Don’t assume teens’ use of social media is always bad or superficial.
Do encourage young people to reflect on their own values when deciding how to use social media.
By: Anne Maheux
Most people would be better off quitting social media.
That’s what I believed. So five years ago, for the sake of my own happiness, I decided to get off social media for good. After a decade as a consistent user, I said goodbye to my Facebook, Instagram, and Snapchat accounts.
Then the COVID-19 pandemic hit. Simultaneously, my three best friends and I had to move. Once inseparable, we were now scattered across the country. I was living in a new state, unable to meet people, and loneliness began sinking in.
That’s when I started texting and using Zoom to talk to my best friends every day. At a time when it was hard to find silver linings, I was so grateful for digital media, which helped all of us battle the isolation.
I’m not alone in relying on technology as a lifeline. Many adolescents say they’re on social media almost constantly. This all-consuming use of social media is problematic, especially when it encourages teens to worry about the things they lack.
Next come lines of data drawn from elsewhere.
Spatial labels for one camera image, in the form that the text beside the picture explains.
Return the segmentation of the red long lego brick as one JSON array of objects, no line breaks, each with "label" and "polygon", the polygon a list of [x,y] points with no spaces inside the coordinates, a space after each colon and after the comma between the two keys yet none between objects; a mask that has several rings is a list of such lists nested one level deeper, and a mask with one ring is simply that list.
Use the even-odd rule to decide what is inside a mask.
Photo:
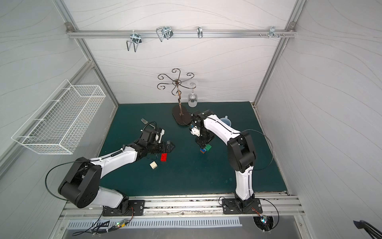
[{"label": "red long lego brick", "polygon": [[167,154],[166,154],[166,153],[162,153],[162,154],[161,154],[161,159],[160,159],[160,161],[162,161],[162,162],[166,162],[166,161],[167,161]]}]

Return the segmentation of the cream white lego brick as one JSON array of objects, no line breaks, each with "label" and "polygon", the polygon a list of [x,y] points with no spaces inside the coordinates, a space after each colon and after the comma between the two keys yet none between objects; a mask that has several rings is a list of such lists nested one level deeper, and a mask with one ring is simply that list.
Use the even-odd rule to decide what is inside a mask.
[{"label": "cream white lego brick", "polygon": [[150,167],[152,169],[156,169],[158,167],[157,163],[155,161],[153,161],[152,163],[150,163]]}]

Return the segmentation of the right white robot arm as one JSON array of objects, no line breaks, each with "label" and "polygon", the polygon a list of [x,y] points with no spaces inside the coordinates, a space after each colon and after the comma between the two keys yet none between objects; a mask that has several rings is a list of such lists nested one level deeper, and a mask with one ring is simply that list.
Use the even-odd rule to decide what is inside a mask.
[{"label": "right white robot arm", "polygon": [[255,200],[252,175],[256,160],[251,135],[233,129],[210,110],[191,114],[191,119],[190,132],[196,136],[196,143],[201,149],[207,150],[207,145],[215,136],[226,144],[227,158],[236,176],[236,207],[242,211],[250,207]]}]

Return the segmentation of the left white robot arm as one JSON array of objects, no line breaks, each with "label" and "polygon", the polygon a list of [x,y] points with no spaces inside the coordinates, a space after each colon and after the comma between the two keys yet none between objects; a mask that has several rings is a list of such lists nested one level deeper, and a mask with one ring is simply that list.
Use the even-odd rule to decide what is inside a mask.
[{"label": "left white robot arm", "polygon": [[129,197],[116,190],[100,186],[100,180],[107,174],[148,154],[170,153],[175,148],[171,141],[162,141],[165,130],[162,128],[144,129],[139,139],[124,145],[120,150],[92,159],[84,157],[74,161],[58,193],[77,208],[98,205],[114,210],[115,214],[126,214]]}]

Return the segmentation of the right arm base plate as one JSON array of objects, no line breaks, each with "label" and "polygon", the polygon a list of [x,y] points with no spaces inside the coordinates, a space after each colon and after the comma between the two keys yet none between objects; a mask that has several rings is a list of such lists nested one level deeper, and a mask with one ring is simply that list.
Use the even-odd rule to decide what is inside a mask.
[{"label": "right arm base plate", "polygon": [[223,213],[226,215],[263,213],[259,198],[249,198],[244,201],[239,198],[223,198],[220,203],[222,205]]}]

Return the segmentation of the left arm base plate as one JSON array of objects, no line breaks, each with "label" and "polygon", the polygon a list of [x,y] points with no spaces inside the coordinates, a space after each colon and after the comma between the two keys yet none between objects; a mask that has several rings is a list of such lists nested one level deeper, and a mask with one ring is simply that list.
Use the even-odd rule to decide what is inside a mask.
[{"label": "left arm base plate", "polygon": [[124,200],[117,208],[104,207],[104,217],[142,216],[145,200]]}]

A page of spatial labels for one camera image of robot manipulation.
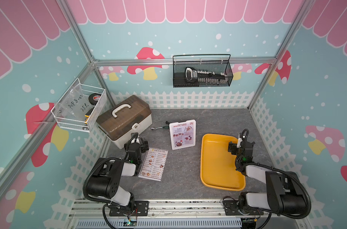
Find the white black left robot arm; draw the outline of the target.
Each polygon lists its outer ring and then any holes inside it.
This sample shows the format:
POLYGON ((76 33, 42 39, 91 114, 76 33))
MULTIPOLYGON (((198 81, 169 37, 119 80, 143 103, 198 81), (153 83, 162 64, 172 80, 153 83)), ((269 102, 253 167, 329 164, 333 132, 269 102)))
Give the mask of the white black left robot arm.
POLYGON ((100 157, 83 184, 85 199, 103 202, 110 209, 128 215, 137 211, 134 194, 120 186, 121 177, 138 176, 142 164, 142 154, 148 151, 148 141, 132 133, 124 144, 125 157, 100 157))

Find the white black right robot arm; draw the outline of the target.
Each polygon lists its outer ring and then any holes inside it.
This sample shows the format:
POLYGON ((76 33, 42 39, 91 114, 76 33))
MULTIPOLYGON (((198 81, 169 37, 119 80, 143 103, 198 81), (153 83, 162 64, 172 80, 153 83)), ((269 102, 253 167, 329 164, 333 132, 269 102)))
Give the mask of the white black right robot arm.
POLYGON ((236 171, 266 185, 265 193, 242 192, 237 201, 239 213, 255 210, 303 219, 311 212, 311 198, 297 174, 253 161, 255 142, 248 141, 249 130, 239 133, 237 143, 228 144, 228 152, 236 156, 236 171))

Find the dim sum inn menu sheet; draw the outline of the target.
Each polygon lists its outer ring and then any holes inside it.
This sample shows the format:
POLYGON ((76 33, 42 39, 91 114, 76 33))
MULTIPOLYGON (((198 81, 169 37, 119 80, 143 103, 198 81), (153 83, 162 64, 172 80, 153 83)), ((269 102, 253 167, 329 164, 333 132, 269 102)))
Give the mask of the dim sum inn menu sheet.
POLYGON ((138 177, 148 180, 161 181, 167 156, 168 150, 149 148, 138 177))

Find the white box with brown lid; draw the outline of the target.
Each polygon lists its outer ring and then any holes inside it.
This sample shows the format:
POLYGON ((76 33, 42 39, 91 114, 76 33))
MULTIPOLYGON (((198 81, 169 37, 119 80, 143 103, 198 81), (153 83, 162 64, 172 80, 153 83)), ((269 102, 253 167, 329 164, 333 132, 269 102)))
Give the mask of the white box with brown lid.
POLYGON ((152 125, 152 111, 144 100, 132 95, 101 114, 97 123, 117 148, 122 149, 133 133, 141 134, 152 125))

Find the yellow plastic tray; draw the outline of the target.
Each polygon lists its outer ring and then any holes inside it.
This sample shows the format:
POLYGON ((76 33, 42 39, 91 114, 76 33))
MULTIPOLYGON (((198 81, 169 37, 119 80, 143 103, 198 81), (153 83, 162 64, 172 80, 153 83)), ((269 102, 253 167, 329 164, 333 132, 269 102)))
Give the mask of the yellow plastic tray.
POLYGON ((236 156, 228 151, 229 143, 237 138, 228 135, 205 134, 202 137, 200 178, 209 188, 242 191, 246 178, 236 171, 236 156))

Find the yellow black utility knife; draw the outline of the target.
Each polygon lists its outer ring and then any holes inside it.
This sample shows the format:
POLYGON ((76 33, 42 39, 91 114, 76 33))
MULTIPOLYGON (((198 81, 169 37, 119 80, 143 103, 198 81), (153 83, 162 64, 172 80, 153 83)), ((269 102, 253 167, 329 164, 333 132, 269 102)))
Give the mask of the yellow black utility knife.
POLYGON ((93 112, 93 108, 92 109, 90 109, 86 114, 85 114, 85 117, 86 118, 88 118, 88 117, 90 117, 90 115, 91 115, 91 113, 93 112))

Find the black tape roll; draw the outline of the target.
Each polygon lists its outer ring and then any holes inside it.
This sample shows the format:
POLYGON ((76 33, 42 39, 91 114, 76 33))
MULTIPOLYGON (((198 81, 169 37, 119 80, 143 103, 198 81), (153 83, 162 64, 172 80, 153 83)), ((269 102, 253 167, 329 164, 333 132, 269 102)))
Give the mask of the black tape roll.
POLYGON ((91 95, 89 95, 88 100, 89 100, 91 105, 95 106, 99 102, 101 96, 102 95, 99 93, 92 93, 91 95))

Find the green handled ratchet wrench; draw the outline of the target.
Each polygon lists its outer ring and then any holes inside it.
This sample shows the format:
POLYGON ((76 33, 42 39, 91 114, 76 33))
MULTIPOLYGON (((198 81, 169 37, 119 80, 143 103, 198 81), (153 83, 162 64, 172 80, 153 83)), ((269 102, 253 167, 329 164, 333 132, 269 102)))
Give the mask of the green handled ratchet wrench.
POLYGON ((158 130, 158 129, 169 129, 169 126, 162 126, 162 127, 150 127, 151 130, 158 130))

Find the clear wall bin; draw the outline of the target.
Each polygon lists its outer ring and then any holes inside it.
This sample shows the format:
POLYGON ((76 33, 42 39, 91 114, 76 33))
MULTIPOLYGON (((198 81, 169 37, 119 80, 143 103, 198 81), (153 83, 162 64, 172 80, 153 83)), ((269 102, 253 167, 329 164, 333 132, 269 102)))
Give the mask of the clear wall bin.
POLYGON ((60 128, 89 133, 106 102, 105 89, 82 84, 79 79, 76 79, 52 108, 51 113, 60 128), (95 106, 91 105, 88 100, 92 93, 102 95, 95 106), (92 108, 94 109, 93 112, 90 117, 86 118, 85 114, 92 108))

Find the black socket set rail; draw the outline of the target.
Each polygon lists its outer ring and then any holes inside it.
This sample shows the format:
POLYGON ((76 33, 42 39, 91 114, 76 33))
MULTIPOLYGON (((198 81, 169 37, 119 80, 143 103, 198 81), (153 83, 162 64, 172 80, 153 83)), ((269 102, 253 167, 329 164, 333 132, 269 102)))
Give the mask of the black socket set rail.
POLYGON ((196 70, 187 67, 184 71, 185 81, 188 83, 198 83, 206 85, 223 86, 228 84, 228 76, 224 73, 216 74, 215 72, 196 70))

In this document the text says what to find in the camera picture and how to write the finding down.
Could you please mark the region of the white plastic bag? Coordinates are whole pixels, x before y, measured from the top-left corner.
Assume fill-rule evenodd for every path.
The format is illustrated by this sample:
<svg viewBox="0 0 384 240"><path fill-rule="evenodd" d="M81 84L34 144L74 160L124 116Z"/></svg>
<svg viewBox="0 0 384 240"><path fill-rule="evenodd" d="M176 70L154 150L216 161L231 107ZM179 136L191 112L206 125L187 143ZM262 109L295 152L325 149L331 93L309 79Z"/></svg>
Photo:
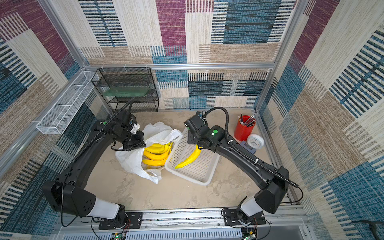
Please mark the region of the white plastic bag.
<svg viewBox="0 0 384 240"><path fill-rule="evenodd" d="M161 170L183 134L162 122L146 125L143 133L145 147L129 152L120 148L115 157L128 173L158 184L162 179Z"/></svg>

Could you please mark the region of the yellow banana cluster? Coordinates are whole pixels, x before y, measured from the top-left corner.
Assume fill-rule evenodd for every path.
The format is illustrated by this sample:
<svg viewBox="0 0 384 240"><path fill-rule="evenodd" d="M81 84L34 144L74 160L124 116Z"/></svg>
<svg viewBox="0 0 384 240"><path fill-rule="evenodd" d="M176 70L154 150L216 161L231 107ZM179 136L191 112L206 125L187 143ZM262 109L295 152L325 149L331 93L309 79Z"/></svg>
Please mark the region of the yellow banana cluster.
<svg viewBox="0 0 384 240"><path fill-rule="evenodd" d="M151 167L164 166L171 154L172 148L173 142L165 145L153 144L152 146L145 148L142 163Z"/></svg>

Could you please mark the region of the white perforated plastic basket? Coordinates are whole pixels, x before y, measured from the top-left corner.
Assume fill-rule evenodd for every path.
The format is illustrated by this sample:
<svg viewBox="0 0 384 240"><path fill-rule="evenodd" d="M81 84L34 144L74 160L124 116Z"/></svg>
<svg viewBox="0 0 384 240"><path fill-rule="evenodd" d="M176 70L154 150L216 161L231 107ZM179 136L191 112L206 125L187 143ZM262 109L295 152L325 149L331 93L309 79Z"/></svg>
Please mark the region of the white perforated plastic basket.
<svg viewBox="0 0 384 240"><path fill-rule="evenodd" d="M215 173L220 156L209 150L196 150L188 144L188 130L178 139L168 157L165 168L170 173L192 183L207 186Z"/></svg>

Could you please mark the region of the yellow banana bunch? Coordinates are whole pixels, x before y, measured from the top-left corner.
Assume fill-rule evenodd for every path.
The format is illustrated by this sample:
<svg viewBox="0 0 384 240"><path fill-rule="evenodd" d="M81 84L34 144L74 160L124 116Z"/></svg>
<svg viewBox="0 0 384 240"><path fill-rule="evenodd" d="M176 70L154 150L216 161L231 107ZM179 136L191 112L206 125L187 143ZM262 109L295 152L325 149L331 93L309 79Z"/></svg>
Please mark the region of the yellow banana bunch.
<svg viewBox="0 0 384 240"><path fill-rule="evenodd" d="M183 162L179 163L175 169L181 169L181 168L184 168L185 166L193 163L201 154L201 149L198 145L196 145L196 148L194 150L194 152L186 159L184 160Z"/></svg>

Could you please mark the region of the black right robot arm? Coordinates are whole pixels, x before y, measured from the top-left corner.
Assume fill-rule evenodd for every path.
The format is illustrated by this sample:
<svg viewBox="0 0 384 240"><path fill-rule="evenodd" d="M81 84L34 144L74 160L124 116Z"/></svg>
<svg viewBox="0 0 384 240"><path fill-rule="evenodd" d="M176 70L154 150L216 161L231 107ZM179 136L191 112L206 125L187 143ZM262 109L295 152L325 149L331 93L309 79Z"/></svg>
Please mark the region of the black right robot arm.
<svg viewBox="0 0 384 240"><path fill-rule="evenodd" d="M289 172L283 167L277 169L245 150L225 129L220 126L209 128L205 124L194 127L186 124L188 143L210 150L225 157L246 173L260 189L251 197L244 198L237 207L237 219L247 224L262 211L274 214L288 191L284 178Z"/></svg>

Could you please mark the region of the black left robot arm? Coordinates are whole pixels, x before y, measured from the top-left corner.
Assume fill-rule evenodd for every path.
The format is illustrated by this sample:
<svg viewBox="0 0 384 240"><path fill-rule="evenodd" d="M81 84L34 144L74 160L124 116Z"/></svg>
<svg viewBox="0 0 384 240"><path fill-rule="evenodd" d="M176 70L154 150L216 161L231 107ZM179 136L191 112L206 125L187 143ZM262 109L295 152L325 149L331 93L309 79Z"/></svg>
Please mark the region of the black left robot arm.
<svg viewBox="0 0 384 240"><path fill-rule="evenodd" d="M60 214L100 218L108 229L121 229L128 222L125 206L111 203L86 191L88 179L108 146L123 144L123 151L146 147L136 118L127 110L109 120L98 120L72 163L54 180L43 184L51 208Z"/></svg>

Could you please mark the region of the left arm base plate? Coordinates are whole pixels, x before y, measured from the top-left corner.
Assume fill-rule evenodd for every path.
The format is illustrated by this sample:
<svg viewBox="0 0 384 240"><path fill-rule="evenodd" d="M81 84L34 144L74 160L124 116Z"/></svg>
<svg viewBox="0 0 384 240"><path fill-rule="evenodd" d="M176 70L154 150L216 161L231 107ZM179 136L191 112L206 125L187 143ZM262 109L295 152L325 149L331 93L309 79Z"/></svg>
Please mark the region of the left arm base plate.
<svg viewBox="0 0 384 240"><path fill-rule="evenodd" d="M113 220L101 219L99 230L131 230L139 229L142 224L143 212L127 212L118 214Z"/></svg>

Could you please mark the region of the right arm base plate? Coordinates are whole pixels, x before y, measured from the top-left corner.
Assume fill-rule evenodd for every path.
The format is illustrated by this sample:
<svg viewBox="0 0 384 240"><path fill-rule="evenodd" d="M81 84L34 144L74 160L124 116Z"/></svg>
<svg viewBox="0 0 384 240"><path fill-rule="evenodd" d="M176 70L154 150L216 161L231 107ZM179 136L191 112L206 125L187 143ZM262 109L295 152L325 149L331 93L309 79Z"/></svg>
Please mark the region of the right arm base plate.
<svg viewBox="0 0 384 240"><path fill-rule="evenodd" d="M248 217L238 209L223 208L221 215L224 218L225 225L230 227L245 228L253 224L265 225L267 223L263 211Z"/></svg>

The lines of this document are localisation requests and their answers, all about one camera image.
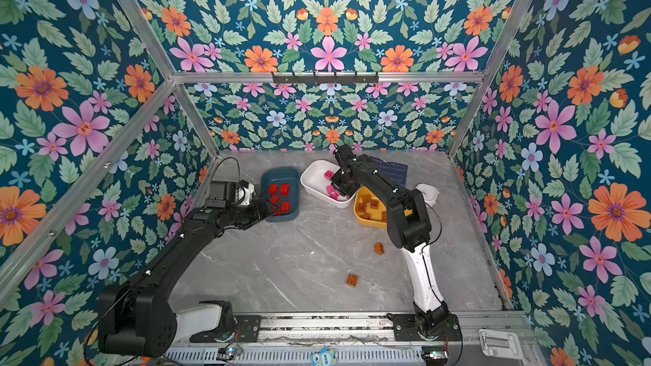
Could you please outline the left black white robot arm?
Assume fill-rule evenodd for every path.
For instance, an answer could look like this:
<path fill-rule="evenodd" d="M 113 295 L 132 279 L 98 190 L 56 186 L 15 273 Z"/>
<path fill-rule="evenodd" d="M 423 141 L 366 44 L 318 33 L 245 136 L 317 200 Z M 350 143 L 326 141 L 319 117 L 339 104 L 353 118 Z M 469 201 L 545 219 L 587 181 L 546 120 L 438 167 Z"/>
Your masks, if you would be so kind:
<path fill-rule="evenodd" d="M 195 208 L 171 241 L 141 271 L 100 294 L 100 352 L 159 358 L 174 342 L 187 338 L 232 340 L 237 322 L 230 303 L 208 300 L 176 312 L 169 298 L 194 259 L 213 240 L 227 230 L 247 230 L 274 213 L 276 209 L 264 200 Z"/>

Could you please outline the pink lego brick cluster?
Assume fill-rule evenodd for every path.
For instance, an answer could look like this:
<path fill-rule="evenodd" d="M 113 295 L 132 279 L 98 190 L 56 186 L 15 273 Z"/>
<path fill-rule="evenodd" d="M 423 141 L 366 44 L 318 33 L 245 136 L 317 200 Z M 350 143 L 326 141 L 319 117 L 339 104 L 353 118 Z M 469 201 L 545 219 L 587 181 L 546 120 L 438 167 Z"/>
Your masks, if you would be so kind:
<path fill-rule="evenodd" d="M 339 200 L 341 194 L 339 193 L 339 191 L 337 191 L 337 189 L 334 186 L 327 186 L 325 190 L 327 191 L 329 198 L 336 201 Z"/>

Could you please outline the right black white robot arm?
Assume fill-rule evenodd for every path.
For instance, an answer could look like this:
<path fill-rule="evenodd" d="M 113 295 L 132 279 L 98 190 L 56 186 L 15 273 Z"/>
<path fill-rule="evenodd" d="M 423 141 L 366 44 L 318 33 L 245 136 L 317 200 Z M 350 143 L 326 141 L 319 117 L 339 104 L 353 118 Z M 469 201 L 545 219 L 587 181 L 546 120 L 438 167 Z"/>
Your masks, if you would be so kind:
<path fill-rule="evenodd" d="M 365 154 L 356 155 L 347 145 L 333 152 L 339 165 L 332 186 L 350 196 L 363 186 L 384 204 L 388 236 L 405 258 L 414 291 L 415 328 L 432 339 L 442 334 L 451 313 L 438 288 L 431 254 L 432 223 L 422 193 L 400 186 L 384 176 Z"/>

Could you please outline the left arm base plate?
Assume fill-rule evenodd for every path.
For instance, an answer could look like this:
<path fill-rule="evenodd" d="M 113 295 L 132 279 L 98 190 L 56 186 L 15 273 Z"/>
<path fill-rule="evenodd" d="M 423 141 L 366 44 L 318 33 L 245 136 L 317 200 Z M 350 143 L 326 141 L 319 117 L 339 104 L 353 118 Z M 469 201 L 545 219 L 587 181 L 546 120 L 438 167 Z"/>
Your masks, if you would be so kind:
<path fill-rule="evenodd" d="M 257 342 L 261 321 L 259 315 L 227 314 L 220 318 L 217 327 L 202 332 L 200 336 L 207 342 Z"/>

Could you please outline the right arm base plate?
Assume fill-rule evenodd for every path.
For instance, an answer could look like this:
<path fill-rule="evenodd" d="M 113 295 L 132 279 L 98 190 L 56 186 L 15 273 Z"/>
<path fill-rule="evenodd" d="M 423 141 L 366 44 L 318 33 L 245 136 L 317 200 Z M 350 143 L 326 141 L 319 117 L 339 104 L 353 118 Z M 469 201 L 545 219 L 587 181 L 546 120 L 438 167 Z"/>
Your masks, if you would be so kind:
<path fill-rule="evenodd" d="M 431 322 L 429 315 L 390 313 L 397 342 L 462 342 L 463 335 L 456 315 L 443 315 Z"/>

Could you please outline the orange lego brick bottom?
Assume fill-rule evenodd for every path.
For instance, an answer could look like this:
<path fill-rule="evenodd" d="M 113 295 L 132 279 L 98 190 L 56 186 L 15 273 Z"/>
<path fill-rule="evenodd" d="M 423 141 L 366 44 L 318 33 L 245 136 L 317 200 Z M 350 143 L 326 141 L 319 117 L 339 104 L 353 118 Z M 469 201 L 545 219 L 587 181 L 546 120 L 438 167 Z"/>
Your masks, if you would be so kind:
<path fill-rule="evenodd" d="M 346 284 L 348 286 L 356 287 L 359 281 L 359 277 L 356 276 L 355 274 L 349 274 L 347 277 Z"/>
But during the pandemic, my colleagues and I learned in a study of over 700 adolescents that social media helped some teenagers appreciate what they have. In our study, we found that gratitude and relying on social media for meaningful conversations with friends went hand in hand. What gratitude did not predict was the total time on social media.
In other words, the amount of time spent on social media isn’t the only thing that matters. So does how teenagers use it.
Don’t assume teens’ use of social media is always bad or superficial. Banning it entirely cuts off a potential avenue for communication that most of their friends are using, and adolescence is a time in life when connecting with peers is essential.
Do encourage young people to reflect on their own values when deciding how to use social media. Ask: “When does it draw out the best in you? How can it bring you closer to your friends?” And talk about the importance of relationships—which are essential to happiness at any age.
Anne Maheux is a PhD student in developmental and social psychology at the University of Delaware.